Asked if he would sign a bill to prohibit discrimination in the state work force based on sexual orientation, the governor said, "I don't know that we need it based on the numbers that I've seen. There really isn't any rampant discrimination on any basis in Virginia."
"If you're going to have a law, it needs to actually address a real problem," he said.
McDonnell, unlike his predecessor who signed an executive order extending sex-bias protections, has issued an executive directive saying workplace discrimination, including bias against gays, is prohibited in Virginia.
The Virginia Department of Human Resource Management, which tracks allegations of discrimination, provided numbers of complaints to the administration. McDonnell's office, when asked to share what the governor reviewed, released numbers dating back to 1992.
For this fiscal year, starting July 1, 2009, the department registered 78 complainants with 136 allegations. Those allegations can come from the state's 100,000-plus employees as well as job applicants, according to the department's director, Sara Wilson.
Between July 2009 and March 9 the allegations broke down this way: 34 based on retaliation, 32 on race, 20 on gender, 17 on disability, 10 on age, six on sexual harassment, five on national origin, four on religion, four on sexual orientation, three on veteran status and one on workplace violence.
So far this fiscal year, none of the sexual orientation allegations have deemed to be founded, according to Wilson.
Between 1992 and now, the department has registered 24 complaints based on sexual orientation.
J. Tucker Martin, a spokesman for McDonnell, said in 2008-09, the last full fiscal year for which the state has data on allegations, 67 people filed complaints. He said using the current size of the state work force of about 102,000, the number of complainants as a percentage of the overall state work force is 0.00065 percent.
"That is an infinitesimal percentage," he said.

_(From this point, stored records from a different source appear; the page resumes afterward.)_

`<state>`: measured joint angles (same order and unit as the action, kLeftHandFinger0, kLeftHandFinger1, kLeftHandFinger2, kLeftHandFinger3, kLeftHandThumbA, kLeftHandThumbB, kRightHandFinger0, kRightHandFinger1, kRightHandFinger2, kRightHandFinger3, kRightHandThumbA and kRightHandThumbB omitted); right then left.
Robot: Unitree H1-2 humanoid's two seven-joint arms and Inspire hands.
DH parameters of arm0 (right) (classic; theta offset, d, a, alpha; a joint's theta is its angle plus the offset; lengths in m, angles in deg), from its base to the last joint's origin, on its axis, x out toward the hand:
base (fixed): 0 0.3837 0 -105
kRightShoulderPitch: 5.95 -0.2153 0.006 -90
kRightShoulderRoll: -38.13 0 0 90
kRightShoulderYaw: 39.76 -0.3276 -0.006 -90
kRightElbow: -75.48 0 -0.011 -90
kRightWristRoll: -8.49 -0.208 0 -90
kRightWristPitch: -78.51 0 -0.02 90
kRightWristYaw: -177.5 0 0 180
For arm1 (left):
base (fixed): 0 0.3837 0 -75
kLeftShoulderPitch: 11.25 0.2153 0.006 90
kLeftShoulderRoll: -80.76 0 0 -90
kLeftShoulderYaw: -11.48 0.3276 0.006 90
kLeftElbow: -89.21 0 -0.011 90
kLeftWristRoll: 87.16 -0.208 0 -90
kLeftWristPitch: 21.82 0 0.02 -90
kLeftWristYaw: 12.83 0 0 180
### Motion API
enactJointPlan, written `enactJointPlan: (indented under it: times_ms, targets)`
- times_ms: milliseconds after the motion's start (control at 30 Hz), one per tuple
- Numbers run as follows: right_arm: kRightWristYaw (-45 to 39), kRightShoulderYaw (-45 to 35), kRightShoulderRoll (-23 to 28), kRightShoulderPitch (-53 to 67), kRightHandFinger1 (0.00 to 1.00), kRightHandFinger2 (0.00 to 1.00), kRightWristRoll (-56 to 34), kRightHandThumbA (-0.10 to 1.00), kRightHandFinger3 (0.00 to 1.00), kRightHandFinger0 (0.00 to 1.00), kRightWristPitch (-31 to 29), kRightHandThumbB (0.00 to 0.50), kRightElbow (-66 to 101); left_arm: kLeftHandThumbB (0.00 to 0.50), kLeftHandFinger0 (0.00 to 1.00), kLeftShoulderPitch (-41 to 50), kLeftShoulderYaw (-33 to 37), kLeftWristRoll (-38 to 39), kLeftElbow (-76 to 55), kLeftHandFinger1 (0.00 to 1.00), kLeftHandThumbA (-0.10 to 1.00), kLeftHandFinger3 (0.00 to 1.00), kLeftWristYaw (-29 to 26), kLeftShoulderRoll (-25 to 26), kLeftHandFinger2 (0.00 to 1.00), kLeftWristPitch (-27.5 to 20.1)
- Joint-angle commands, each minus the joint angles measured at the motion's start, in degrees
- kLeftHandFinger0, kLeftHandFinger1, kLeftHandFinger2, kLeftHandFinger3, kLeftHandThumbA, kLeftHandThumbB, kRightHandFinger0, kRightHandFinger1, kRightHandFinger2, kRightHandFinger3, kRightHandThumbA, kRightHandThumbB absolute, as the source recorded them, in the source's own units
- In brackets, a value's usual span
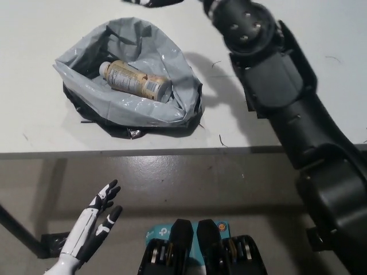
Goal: Use the right hand to pick up a bottle of protein shake and place it into a plastic bag on the left side
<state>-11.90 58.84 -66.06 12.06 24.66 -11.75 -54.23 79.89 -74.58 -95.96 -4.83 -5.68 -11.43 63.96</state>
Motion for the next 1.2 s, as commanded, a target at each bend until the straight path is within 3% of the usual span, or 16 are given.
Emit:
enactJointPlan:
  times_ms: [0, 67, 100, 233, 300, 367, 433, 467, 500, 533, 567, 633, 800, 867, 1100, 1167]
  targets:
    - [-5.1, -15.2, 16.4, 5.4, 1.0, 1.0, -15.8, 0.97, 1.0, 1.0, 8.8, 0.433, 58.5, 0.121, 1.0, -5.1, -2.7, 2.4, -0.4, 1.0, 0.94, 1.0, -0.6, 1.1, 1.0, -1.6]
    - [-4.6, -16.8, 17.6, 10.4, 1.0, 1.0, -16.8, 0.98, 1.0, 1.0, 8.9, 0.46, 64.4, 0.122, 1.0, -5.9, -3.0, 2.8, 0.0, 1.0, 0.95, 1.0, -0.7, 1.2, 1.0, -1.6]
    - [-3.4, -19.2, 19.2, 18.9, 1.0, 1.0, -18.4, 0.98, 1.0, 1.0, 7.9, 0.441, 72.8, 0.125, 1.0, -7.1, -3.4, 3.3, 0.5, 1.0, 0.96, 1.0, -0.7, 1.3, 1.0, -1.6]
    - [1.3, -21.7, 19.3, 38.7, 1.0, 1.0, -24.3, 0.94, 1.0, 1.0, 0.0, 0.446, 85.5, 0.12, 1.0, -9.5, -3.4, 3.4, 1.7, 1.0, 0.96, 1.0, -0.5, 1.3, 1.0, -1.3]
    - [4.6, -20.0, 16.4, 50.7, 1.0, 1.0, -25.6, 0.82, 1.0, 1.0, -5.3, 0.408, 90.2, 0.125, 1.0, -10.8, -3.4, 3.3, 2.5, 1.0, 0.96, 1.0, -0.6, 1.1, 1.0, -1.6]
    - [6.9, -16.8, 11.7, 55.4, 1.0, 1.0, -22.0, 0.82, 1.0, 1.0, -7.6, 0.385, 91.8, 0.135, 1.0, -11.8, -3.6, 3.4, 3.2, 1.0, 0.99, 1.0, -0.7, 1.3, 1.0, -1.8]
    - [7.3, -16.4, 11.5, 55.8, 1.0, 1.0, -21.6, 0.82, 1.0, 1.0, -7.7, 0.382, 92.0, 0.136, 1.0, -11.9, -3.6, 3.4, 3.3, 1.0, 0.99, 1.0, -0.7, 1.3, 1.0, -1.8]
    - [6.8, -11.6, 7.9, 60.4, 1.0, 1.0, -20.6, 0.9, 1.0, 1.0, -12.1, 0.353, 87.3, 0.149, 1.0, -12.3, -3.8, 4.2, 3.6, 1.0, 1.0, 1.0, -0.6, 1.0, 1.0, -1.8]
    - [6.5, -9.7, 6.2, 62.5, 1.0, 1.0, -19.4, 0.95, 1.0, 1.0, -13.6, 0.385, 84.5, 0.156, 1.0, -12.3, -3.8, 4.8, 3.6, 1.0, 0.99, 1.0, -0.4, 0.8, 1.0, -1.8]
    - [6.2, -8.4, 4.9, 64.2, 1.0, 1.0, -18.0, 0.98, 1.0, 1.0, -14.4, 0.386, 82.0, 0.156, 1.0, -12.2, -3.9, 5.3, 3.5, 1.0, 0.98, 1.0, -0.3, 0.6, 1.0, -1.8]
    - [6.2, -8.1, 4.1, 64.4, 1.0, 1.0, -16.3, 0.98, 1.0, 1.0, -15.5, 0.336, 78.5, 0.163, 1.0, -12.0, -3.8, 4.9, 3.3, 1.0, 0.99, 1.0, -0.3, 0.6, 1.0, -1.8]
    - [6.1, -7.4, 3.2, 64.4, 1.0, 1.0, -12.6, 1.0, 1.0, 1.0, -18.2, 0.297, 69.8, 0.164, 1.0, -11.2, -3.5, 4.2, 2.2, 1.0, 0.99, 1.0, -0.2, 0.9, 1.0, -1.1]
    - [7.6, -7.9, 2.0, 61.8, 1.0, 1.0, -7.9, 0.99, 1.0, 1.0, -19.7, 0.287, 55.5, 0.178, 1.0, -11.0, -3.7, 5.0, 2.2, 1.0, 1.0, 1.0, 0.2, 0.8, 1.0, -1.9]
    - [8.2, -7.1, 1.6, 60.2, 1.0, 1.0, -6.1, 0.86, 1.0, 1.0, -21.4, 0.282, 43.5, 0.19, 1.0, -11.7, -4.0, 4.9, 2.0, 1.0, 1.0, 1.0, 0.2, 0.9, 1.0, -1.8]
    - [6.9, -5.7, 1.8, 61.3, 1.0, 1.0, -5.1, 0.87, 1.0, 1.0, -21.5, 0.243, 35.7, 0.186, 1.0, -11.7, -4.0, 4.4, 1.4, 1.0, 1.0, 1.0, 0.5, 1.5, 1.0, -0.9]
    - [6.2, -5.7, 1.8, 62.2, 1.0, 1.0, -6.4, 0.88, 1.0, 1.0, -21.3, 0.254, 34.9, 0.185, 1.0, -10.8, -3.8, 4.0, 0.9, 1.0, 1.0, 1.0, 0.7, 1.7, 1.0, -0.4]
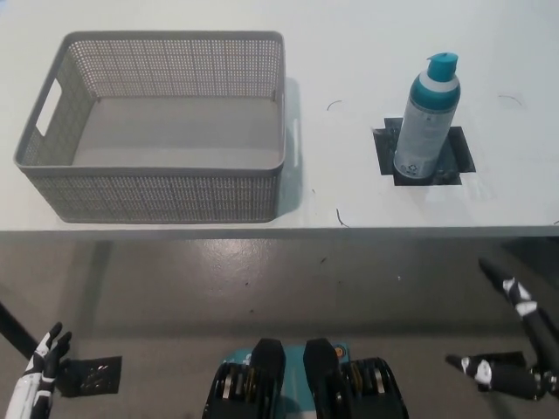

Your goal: Use the right hand to pick up an air purifying spray and put it inside a container

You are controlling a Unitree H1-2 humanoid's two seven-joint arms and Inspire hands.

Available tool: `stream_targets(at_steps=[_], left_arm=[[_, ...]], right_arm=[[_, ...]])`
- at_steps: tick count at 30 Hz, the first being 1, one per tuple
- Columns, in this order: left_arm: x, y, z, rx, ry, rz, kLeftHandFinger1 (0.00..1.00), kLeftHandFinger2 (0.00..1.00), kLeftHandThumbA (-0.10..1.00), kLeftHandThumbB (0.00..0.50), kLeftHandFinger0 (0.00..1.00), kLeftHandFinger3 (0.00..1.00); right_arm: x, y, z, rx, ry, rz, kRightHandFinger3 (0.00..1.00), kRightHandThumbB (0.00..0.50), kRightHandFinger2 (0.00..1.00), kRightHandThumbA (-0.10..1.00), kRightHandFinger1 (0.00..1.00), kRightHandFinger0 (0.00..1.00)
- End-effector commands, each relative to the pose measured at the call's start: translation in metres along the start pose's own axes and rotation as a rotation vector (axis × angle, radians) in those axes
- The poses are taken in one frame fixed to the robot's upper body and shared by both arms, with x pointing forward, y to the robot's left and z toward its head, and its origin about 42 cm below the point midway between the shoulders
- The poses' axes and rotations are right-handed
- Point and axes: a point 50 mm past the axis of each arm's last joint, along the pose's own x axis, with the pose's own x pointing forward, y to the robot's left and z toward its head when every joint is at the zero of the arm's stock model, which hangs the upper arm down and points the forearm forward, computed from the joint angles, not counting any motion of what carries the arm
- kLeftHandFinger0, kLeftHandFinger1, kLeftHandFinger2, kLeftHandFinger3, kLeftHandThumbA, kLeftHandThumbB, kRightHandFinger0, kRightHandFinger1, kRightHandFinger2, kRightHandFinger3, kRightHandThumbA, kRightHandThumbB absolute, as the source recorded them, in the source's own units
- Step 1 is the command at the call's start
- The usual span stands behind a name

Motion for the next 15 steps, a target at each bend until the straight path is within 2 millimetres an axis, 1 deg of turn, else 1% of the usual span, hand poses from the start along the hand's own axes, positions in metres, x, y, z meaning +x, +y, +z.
stream_targets(at_steps=[1, 3, 4, 6, 7, 8, 9, 10, 12, 15], left_arm=[[-0.004, 0.006, 0.007, 0.017, -0.067, 0.000, 1.00, 1.00, 1.00, 0.363, 1.00, 1.00], [-0.006, 0.006, 0.005, 0.012, -0.058, 0.008, 1.00, 1.00, 1.00, 0.363, 1.00, 1.00], [-0.006, 0.006, 0.005, 0.011, -0.055, 0.009, 1.00, 1.00, 1.00, 0.363, 1.00, 1.00], [-0.009, 0.005, 0.003, 0.007, -0.051, 0.011, 1.00, 1.00, 1.00, 0.352, 1.00, 1.00], [-0.009, 0.005, 0.002, 0.006, -0.051, 0.010, 1.00, 1.00, 1.00, 0.352, 1.00, 1.00], [-0.011, 0.005, 0.001, 0.005, -0.044, 0.011, 1.00, 1.00, 1.00, 0.365, 1.00, 1.00], [-0.011, 0.005, 0.001, 0.006, -0.042, 0.011, 1.00, 1.00, 1.00, 0.366, 1.00, 1.00], [-0.012, 0.004, -0.001, -0.003, -0.034, 0.013, 1.00, 1.00, 1.00, 0.382, 1.00, 1.00], [-0.013, 0.004, -0.001, -0.009, -0.038, 0.008, 1.00, 1.00, 1.00, 0.377, 1.00, 1.00], [-0.014, 0.003, -0.001, -0.010, -0.034, 0.010, 1.00, 1.00, 1.00, 0.383, 1.00, 1.00]], right_arm=[[0.027, -0.028, 0.026, -0.056, -0.013, -0.009, 1.00, 0.497, 1.00, 1.00, 1.00, 1.00], [0.041, -0.038, 0.036, -0.072, -0.016, -0.021, 1.00, 0.500, 1.00, 1.00, 1.00, 1.00], [0.044, -0.040, 0.038, -0.066, -0.018, -0.024, 1.00, 0.500, 1.00, 1.00, 1.00, 1.00], [0.060, -0.047, 0.043, -0.041, -0.024, -0.032, 1.00, 0.500, 1.00, 1.00, 1.00, 1.00], [0.063, -0.048, 0.044, -0.041, -0.023, -0.032, 1.00, 0.500, 1.00, 1.00, 1.00, 1.00], [0.072, -0.053, 0.048, -0.052, -0.034, -0.037, 1.00, 0.500, 1.00, 1.00, 1.00, 1.00], [0.076, -0.055, 0.049, -0.054, -0.040, -0.042, 1.00, 0.500, 1.00, 1.00, 1.00, 1.00], [0.084, -0.058, 0.052, -0.067, -0.043, -0.049, 1.00, 0.500, 1.00, 1.00, 1.00, 1.00], [0.097, -0.063, 0.055, -0.078, -0.052, -0.068, 1.00, 0.500, 1.00, 1.00, 1.00, 1.00], [0.109, -0.068, 0.058, -0.065, -0.039, -0.083, 1.00, 0.500, 1.00, 1.00, 1.00, 1.00]])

Sen. A. Donald McEachin, D-Henrico, who sought during the most recent legislative session to add sexual orientation to the anti-discrimination policy in public employment said "any discrimination is unacceptable, so the optimal number ought to be zero."
In addition, he said, when people don't have a cause of action for a complaint, they could be less likely to make them.
"If we don't have a law that will protect people, I would not expect we would see a whole lot of complaints when they don't have a lot of recourse," he said.
Del. David L. Englin, D-Alexandria, who also fought to add the protection this year, said the state numbers are "meaningless because state employees aren't stupid and if discrimination based on sexual orientation is not illegal, then they're not going to report it."
McDonnell's executive directive came after an outcry over Attorney General Ken Cuccinelli's opinion delivered to state college and university leaders saying that it was illegal for them to have policies that ban discrimination against gays without a mandate from the legislature.
McDonnell issued an opinion in 2006 when serving as attorney general that it's up to the legislature to add the sexual orientation protection to state law. The General Assembly rejected a proposal to do so again this year.